月刊ぷらざに掲載中の健康相談についてQ&Aです。これにより皆さんの理解が深まることができれば幸いです。

【ぷらざ2008年2月号「健康相談Q&A」】
Q.健康診断の検便で異常あり(便潜血+)と出たのですが、どのような検査をするのですか?
現在、大腸内視鏡検査が最善で効率的な検査と思います。外来検査で可能です。

Q.大腸ポリープの切除方法を教えてください。
大きさ、形によって異なります。大きく分けて、ポリペクトミーと粘膜切除術の2通りがあります。

Q.大腸癌も内視鏡で切除することが可能ですか。
リンパ節転移の可能性のない早期の大腸癌であれば、内視鏡で切除することが可能です。

Q.最近、大腸癌の場合、内視鏡で切除するのか、手術をするのかはどのような基準で区別されているのですか。
施行している医師の主観や個々の病院が勝手に決めているわけではなく、大腸癌研究会の”大腸癌治療ガイドライン”に沿って治療を進めます。これは一般の人も見ることができます。
http://www.jsccr.jp/
Q.ときどき排便時に出血する(血便)ことがあるのですが、どのような病気が考えられますか。
なんといっても一番恐いのは悪性腫瘍で、特に大腸ポリープ、炎症性腸疾患や、内痔核、裂肛などの肛門疾患です。黒色の便が出ている場合は、胃十二指腸潰瘍などの上部消化管の病気が疑われることもあります。

Q.鼻から挿入する胃カメラ(経鼻内視鏡)がたいへん楽であると聞いたのですが。
鼻から挿入すると内視鏡が喉で曲がらず、「オエッ!」となりにくいために、患者さんの負担が少なくとされています。当院では、昨年2月より先端部外径4.9mmの内視鏡を導入しております。しかし、鼻からの挿入に違和感がある人もいますので、口から挿入するものでも従来の半分くらいの太さの先端部外径5.0mmのものもあります。

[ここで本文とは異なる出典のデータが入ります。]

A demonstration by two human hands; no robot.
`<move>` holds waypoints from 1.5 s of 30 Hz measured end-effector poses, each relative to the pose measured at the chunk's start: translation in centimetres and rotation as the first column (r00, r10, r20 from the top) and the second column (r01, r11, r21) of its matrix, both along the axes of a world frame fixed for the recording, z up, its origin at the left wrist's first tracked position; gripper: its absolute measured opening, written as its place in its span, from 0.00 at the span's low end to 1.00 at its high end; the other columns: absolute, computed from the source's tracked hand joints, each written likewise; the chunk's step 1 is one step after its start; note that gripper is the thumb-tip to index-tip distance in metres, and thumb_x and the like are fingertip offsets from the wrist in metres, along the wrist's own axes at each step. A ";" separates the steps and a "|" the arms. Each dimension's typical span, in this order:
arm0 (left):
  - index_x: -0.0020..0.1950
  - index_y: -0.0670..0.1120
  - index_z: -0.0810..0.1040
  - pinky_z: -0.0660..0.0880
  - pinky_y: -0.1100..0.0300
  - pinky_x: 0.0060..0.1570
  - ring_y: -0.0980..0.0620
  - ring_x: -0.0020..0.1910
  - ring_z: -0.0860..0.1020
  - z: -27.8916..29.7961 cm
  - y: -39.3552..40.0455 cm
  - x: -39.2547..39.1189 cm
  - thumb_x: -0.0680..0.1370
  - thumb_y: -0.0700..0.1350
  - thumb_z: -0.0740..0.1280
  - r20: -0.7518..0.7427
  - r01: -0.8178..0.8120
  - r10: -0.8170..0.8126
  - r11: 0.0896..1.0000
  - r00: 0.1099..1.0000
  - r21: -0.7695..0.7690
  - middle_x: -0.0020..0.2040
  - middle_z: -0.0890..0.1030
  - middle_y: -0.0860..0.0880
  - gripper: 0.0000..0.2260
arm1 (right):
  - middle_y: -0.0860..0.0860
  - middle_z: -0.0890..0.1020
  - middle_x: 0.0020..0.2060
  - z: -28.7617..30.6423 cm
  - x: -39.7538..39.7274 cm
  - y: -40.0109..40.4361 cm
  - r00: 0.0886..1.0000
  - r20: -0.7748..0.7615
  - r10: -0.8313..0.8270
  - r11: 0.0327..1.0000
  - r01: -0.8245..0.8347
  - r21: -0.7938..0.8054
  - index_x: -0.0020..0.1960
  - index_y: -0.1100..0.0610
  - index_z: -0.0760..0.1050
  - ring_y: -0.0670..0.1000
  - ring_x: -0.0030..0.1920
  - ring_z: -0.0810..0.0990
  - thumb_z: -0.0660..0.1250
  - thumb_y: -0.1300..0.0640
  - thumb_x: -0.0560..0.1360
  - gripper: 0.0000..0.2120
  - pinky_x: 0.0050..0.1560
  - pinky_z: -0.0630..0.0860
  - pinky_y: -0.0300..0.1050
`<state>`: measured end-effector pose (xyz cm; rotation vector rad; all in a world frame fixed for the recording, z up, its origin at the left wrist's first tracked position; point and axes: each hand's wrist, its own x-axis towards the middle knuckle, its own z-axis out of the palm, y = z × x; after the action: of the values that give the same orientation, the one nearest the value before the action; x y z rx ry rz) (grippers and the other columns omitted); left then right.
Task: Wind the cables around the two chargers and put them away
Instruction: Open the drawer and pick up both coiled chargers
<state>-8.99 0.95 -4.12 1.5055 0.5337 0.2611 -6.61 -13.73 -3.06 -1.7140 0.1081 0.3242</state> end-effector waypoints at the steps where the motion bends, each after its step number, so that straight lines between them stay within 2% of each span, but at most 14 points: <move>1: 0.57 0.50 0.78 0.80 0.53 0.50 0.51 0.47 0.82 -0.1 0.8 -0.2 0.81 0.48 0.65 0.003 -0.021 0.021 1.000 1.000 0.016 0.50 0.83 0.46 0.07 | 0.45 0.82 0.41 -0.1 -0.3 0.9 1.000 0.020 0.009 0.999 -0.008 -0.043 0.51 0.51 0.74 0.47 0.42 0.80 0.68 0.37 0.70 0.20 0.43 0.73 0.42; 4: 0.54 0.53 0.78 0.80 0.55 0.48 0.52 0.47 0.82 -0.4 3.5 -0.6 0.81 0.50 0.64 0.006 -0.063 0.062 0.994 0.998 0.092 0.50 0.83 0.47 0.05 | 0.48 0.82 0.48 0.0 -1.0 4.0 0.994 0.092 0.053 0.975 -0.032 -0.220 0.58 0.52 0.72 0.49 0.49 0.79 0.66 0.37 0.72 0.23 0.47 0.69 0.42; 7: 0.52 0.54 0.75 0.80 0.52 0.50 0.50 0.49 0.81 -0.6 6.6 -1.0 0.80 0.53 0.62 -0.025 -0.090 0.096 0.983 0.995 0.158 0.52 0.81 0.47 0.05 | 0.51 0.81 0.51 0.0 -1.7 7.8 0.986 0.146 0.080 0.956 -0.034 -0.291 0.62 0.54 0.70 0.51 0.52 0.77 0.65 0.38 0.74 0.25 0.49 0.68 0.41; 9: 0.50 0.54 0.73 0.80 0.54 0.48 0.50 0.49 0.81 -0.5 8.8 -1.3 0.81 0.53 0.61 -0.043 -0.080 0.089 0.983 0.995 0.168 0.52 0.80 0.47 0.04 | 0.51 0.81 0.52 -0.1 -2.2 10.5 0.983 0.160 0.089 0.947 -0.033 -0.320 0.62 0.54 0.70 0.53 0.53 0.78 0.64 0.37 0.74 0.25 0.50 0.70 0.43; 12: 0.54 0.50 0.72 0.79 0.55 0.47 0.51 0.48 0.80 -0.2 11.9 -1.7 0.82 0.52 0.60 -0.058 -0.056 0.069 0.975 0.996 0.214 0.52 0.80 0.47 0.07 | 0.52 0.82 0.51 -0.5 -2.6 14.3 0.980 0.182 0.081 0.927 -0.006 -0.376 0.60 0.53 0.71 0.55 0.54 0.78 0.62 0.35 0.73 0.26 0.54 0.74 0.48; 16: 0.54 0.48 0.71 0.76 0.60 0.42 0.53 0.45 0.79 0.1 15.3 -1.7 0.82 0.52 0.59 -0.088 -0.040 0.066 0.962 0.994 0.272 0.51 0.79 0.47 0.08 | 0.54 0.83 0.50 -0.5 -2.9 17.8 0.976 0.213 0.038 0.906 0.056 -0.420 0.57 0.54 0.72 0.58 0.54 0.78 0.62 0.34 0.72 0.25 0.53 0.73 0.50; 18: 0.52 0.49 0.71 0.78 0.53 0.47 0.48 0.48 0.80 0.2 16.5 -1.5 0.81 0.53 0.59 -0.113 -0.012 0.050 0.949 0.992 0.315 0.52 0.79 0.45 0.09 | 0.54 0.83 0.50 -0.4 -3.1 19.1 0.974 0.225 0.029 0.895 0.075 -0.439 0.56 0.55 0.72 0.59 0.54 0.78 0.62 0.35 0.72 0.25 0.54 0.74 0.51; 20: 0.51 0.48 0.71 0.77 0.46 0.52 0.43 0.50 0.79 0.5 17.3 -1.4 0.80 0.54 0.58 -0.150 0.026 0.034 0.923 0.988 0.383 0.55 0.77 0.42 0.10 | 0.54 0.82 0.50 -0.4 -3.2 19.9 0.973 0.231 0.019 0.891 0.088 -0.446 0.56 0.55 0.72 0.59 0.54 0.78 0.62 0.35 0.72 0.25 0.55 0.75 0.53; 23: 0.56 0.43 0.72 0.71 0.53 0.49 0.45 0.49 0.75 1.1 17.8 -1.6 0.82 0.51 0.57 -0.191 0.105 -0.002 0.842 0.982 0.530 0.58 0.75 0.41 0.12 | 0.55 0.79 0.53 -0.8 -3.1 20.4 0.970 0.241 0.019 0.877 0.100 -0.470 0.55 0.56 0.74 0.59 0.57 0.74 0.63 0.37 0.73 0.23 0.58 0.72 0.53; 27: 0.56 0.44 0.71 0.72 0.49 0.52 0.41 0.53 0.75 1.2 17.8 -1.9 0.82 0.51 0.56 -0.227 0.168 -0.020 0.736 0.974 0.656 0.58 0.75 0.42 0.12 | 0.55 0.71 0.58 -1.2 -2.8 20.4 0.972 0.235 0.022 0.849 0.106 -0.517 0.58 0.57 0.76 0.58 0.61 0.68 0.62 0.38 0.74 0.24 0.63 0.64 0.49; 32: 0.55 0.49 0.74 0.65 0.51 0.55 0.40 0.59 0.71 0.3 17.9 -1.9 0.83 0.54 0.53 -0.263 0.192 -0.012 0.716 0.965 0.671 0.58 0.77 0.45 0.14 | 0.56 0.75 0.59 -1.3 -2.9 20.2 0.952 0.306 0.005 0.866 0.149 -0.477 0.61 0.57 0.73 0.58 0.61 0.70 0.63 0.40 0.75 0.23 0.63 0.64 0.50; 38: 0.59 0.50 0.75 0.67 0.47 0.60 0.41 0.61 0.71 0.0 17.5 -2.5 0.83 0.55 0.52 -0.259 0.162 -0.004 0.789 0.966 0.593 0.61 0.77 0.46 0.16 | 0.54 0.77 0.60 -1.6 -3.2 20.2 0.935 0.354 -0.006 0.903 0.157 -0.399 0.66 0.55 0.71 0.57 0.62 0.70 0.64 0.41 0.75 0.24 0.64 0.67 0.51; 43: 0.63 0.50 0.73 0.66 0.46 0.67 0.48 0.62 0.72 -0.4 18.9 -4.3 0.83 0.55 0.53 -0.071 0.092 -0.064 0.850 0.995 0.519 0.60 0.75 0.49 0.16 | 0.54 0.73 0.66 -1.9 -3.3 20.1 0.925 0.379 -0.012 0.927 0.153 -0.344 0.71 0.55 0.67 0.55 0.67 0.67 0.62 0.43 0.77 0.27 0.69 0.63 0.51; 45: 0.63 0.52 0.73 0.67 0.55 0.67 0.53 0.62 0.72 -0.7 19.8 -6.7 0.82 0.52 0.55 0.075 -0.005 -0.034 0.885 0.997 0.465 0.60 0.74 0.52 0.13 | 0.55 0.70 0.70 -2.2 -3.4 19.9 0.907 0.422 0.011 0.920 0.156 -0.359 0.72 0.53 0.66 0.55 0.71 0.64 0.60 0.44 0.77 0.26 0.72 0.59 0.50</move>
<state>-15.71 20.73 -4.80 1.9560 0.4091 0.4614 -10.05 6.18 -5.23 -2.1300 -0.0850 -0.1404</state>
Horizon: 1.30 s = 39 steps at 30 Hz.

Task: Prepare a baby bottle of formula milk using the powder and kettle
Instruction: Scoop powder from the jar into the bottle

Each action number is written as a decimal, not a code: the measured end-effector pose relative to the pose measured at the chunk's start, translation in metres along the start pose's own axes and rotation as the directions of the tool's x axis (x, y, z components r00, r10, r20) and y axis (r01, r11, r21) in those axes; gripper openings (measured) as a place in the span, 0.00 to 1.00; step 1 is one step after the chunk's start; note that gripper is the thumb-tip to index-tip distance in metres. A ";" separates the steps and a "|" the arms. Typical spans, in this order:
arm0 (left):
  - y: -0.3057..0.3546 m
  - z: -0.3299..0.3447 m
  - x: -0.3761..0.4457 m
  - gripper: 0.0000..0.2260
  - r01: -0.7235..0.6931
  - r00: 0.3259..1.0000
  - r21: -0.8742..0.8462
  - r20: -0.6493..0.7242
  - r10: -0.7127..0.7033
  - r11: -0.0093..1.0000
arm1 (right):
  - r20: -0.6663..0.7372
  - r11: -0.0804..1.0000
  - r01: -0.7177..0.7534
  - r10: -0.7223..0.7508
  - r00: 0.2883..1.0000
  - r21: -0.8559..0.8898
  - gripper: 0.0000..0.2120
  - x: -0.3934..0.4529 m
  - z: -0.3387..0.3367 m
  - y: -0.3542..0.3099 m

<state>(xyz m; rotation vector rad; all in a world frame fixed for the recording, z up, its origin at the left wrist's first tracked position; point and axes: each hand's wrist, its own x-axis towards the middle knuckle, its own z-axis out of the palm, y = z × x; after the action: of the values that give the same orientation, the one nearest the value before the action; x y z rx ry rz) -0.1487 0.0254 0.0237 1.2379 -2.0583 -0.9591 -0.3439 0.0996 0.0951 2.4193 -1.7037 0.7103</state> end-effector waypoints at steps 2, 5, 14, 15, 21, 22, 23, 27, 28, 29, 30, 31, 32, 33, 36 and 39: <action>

Q.脱出するような大きな痔核さえも切らないで治すような注射薬【ジオン】とはなんですか。
当治療法は、硫酸アルミニウムカリウムとタンニン酸を主成分とした薬を内痔核に四段階注射法によって注射する方法です。手術と同程度の治療効果に加え、出血や痛みが少なく、通常の入院手術に比べて経済的なメリットも大きいです。ただし、手術に比べて再発率がやや高いのが欠点ですが、公開は絶大です。

Q.脱腸(鼠径ヘルニア)の治療法は。
手術療法が唯一の治療法です。いろいろな方法がありますが、術後の痛みやツッパリの少ないクーグルパッチ法を第一選択として施行しております。

Q.潰瘍性大腸炎とはどのような病気ですか。
潰瘍性大腸炎はクローン病とならび難病に指定されており、炎症性腸疾患と呼ばれこの10年間で倍増しています。原因は不明で、大腸の粘膜(最も内側の層)にびらんや潰瘍ができる病気です。特徴的な症状としては、下血、下痢、腹痛です。

Q.この病気はどのような人に多いのですか。
発症年齢のピークは男性で20〜24歳、女性では25〜29歳にみられますが、若年者から高齢者まで発症します。男女比は1対1で性別に差はありません。

Q.この病気にはどのような治療法がありますか。
原則的に薬による内科的治療が行われます。

Q.平成19年の症例数を教えてください。。

短期滞在手術(日帰りor1泊2日)226件、<痔核(いぼ痔)手術>四段階注射法47件・痔核の根治切除術346件、痔ろうの根治手術127件、裂肛の根治手術80件、大腸ポリープの内視鏡による切除術528件、大腸がんの内視鏡による切除術14件です。